Sale también Camilo J. Cela, como escritor y como editor. Cuando publicó La colmena, Arce le escribe una alabanza muy argumentada. Cela contesta a vuelta de correo: “Me alegra que te haya gustado. Es un claro ejemplo de tu inteligencia”.

Abunda, además, la memoria de la política, sobre todo las vicisitudes ante la censura y un incidente con un brutal y grosero Manuel Fraga, entonces todopoderoso ministro de propaganda de Franco. Arce había firmado en 1962, junto a otros 101 intelectuales, una carta de protesta por las torturas a mineros asturianos, y si no acabó en la cárcel fue por el miedo que ya tenía la dictadura al qué dirán en el extranjero. Pero no se libró de la furia falangista local, que empapeló durante semanas con pasquines amenazantes la librería de Arce (Librería Sur), donde personas que nunca habían comprado un libro entraban, no para adquirir uno, sino para insultar al propietario. Hubo incluso un intento de secuestro de la hija de Arce, en el colegio donde estudiaba.

Entre las compensaciones de aquellos tropezones, conserva Arce una dedicatoria de Ridruejo —“Para Manuel Arce. Poeta y ciudadano de la España aceptable”— y el gesto del banquero Emilio Botín, padre, y de su segundo de entonces en el Banco Santander, Pablo Tarrero. Éste se personó en la galería-librería de Arce -de nombre Sur- y compró siete cuadros, para resarcirle del disgusto. “Tenemos muchas sucursales con las paredes vacías”, fue la disculpa. Arce entendió el mensaje. “Botín era conservador, pero nada amigos de los energúmenos del régimen”.

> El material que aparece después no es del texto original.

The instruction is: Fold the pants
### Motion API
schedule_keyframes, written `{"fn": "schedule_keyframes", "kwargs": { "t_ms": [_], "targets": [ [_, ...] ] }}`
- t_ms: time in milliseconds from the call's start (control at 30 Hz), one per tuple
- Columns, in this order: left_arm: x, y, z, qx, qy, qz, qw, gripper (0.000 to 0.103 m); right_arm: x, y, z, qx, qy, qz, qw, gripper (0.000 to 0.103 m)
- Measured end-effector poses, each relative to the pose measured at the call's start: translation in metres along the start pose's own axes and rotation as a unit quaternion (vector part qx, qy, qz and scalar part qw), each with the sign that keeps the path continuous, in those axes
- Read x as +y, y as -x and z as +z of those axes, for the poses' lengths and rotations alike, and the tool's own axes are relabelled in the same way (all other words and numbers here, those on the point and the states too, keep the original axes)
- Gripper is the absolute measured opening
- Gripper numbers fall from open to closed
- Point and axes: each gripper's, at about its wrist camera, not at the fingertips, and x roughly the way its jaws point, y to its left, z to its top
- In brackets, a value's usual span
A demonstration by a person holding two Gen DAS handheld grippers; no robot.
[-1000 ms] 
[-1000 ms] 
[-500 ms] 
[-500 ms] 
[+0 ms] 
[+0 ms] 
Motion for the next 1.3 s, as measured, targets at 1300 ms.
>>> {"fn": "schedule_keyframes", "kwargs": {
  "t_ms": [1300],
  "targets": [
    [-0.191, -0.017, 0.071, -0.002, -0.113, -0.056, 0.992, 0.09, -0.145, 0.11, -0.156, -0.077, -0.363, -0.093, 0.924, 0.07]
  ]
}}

Como ha subrayado el poeta y crítico Arturo del Villar, santanderino transterrado en Madrid, “la ideología política de Arce se encauza por un izquierdismo moderado, aunque resulta extremista en una ciudad tan conservadora como Santander”. Los escritores cántabros figuran en la derecha más ultraconservadora, como demuestran los nombres de Menéndez Pelayo, Amós de Escalante, José María de Pereda, Gerardo Diego y Concha Espina en alguna de sus etapas, porque pasó de ser más republicana que nadie durante la República a convertirse en fascista de toda la vida con la dictadura.

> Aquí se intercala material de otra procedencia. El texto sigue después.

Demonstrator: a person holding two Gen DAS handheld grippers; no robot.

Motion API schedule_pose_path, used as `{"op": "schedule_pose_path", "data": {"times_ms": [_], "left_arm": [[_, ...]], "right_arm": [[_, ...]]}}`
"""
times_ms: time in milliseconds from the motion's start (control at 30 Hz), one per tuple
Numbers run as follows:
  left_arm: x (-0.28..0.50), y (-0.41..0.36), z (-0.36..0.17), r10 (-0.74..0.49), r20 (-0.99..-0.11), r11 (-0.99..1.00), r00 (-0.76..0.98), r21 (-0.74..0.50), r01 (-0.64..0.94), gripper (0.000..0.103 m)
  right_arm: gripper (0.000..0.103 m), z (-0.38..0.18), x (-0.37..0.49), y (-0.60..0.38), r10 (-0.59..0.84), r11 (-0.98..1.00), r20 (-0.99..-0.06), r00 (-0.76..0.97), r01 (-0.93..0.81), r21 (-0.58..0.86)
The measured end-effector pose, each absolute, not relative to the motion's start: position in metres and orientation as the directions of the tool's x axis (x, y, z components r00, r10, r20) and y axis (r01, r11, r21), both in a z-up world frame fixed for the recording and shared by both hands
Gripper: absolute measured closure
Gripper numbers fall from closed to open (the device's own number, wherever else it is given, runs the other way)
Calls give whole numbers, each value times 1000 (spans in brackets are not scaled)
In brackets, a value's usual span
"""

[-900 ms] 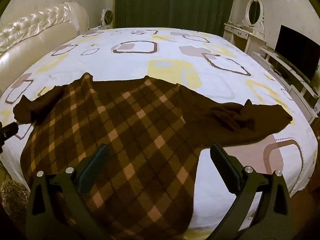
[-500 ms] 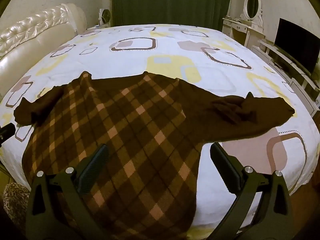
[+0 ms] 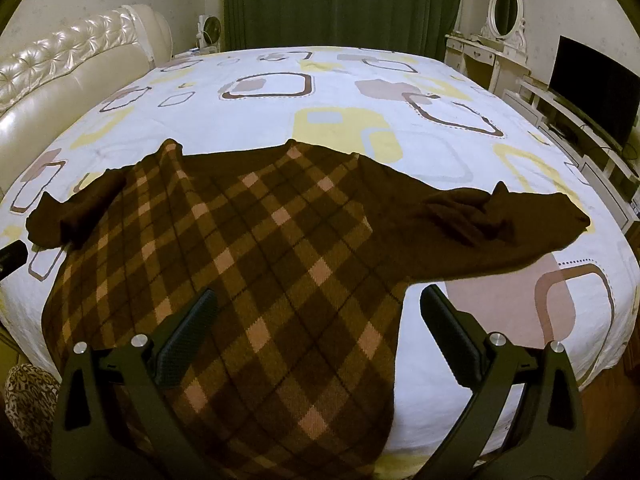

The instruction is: Fold small clothes

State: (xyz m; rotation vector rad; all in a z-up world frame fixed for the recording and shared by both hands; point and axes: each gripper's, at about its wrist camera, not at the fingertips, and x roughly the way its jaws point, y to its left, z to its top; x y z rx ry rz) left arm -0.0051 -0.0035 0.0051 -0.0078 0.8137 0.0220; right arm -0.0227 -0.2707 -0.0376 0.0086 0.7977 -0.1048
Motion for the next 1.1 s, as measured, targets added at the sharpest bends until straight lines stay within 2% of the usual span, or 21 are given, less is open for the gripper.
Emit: {"op": "schedule_pose_path", "data": {"times_ms": [1100], "left_arm": [[-4, 3, 4, 20, -728, 999, 685, -4, -34, 4]], "right_arm": [[2, -40, -23, -269, -93, 995, -718, 690, 97, -36]]}}
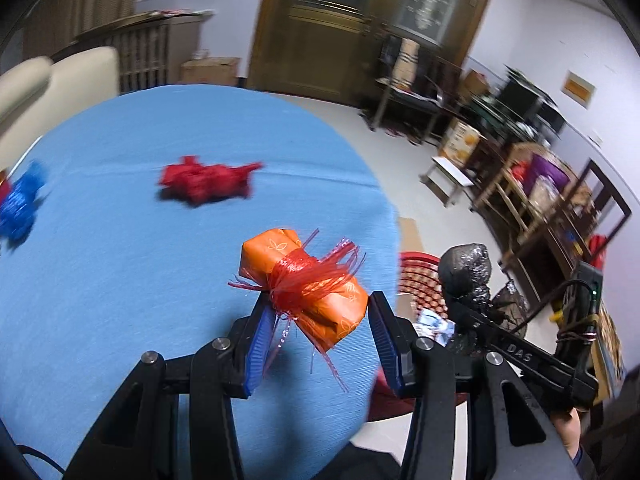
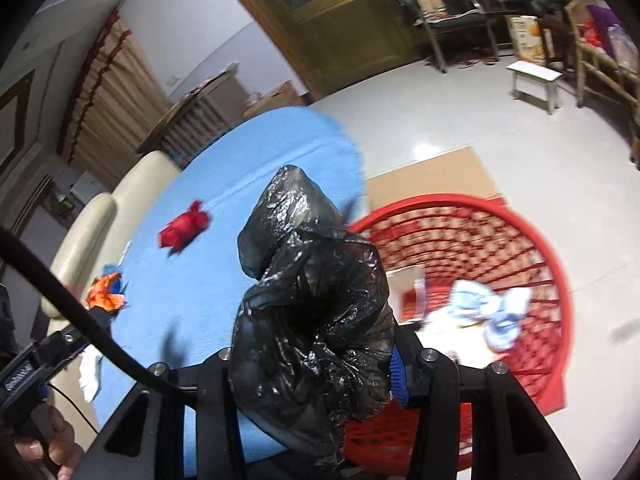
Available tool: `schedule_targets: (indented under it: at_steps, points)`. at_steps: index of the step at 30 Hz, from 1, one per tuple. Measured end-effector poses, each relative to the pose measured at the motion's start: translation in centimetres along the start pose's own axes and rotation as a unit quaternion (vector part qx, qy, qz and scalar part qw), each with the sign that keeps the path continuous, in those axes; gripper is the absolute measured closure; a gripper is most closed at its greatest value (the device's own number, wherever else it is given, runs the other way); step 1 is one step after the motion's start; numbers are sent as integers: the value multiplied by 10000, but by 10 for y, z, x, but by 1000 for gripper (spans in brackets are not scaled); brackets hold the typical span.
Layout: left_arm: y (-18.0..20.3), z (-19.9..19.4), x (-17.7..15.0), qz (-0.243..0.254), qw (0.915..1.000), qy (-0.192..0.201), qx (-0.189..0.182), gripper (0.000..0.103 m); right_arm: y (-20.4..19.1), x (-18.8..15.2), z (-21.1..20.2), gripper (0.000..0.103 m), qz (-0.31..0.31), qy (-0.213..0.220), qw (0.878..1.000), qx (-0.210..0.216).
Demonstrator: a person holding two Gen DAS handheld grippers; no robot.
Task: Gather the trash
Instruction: 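Carry the black bag with right gripper and orange bag with left gripper to basket, then open both grippers to drop the bags into the basket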
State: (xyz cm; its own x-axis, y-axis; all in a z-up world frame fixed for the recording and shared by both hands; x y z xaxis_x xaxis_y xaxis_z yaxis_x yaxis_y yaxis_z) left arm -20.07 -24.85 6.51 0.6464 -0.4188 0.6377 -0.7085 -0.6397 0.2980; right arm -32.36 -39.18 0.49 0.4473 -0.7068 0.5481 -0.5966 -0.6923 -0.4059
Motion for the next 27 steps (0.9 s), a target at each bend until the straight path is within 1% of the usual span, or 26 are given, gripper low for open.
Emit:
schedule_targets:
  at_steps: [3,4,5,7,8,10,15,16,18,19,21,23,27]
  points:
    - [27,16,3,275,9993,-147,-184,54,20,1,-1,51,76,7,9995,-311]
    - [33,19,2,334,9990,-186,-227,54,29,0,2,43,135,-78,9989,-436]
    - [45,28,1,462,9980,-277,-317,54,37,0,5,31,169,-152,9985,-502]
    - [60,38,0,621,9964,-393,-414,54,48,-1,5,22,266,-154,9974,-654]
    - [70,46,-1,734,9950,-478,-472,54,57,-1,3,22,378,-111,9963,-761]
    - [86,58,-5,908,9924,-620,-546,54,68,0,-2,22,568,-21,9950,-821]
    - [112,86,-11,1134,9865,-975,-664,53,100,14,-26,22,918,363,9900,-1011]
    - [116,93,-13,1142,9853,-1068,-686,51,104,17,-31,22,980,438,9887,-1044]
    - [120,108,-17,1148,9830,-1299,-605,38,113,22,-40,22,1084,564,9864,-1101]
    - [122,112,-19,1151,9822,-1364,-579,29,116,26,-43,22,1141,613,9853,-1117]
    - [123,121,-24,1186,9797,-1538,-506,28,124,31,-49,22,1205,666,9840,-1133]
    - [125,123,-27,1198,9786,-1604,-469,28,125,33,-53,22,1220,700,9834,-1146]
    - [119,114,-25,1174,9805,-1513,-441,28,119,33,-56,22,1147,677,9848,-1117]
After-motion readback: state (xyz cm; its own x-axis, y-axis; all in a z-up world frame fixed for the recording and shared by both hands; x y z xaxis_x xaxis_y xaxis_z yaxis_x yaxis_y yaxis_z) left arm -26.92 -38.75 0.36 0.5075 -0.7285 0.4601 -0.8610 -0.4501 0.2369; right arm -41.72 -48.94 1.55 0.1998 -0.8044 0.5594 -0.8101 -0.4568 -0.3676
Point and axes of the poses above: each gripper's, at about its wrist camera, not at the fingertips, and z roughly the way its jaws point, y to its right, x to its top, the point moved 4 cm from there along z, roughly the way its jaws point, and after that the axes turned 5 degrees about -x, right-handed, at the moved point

En ese ambiente, la escritura de Arce -como ahora las novelas de los también santanderinos Álvaro Pombo y Jesús Pardo- produjo siempre desasosiego, resquemor y enfado en muchos sectores de su tierra. Pese a todo, las muchas ocupaciones, digamos, comerciales (editorial de poesía, galería de arte, agente de poetas y pintores) no le impidieron construir su propia obra literaria, iniciada en 1948 con Sonetos de vida y propia muerte, título al que solamente han seguido otros tres de poesía, porque pronto prefirió dedicarse a la novela. A la primera, Testamento en la montaña, editada en 1956, se han unido seis más, en lucha con la censura. Una de ellas, Anzuelos para la lubina, fue impresa en Santander clandestinamente en 1962, con un pie de imprenta mexicano. Los censores se cebaron también mismo tiwempo nsura con el original de Oficio de muchachos, que le proporcionó disgustos incluso cuando Carlos Romero Marchent la llevó al cine en 1987, con Pilar Bardem, Fernando Guillén, Emma Suárez y Tony Cantó entre los protagonistas.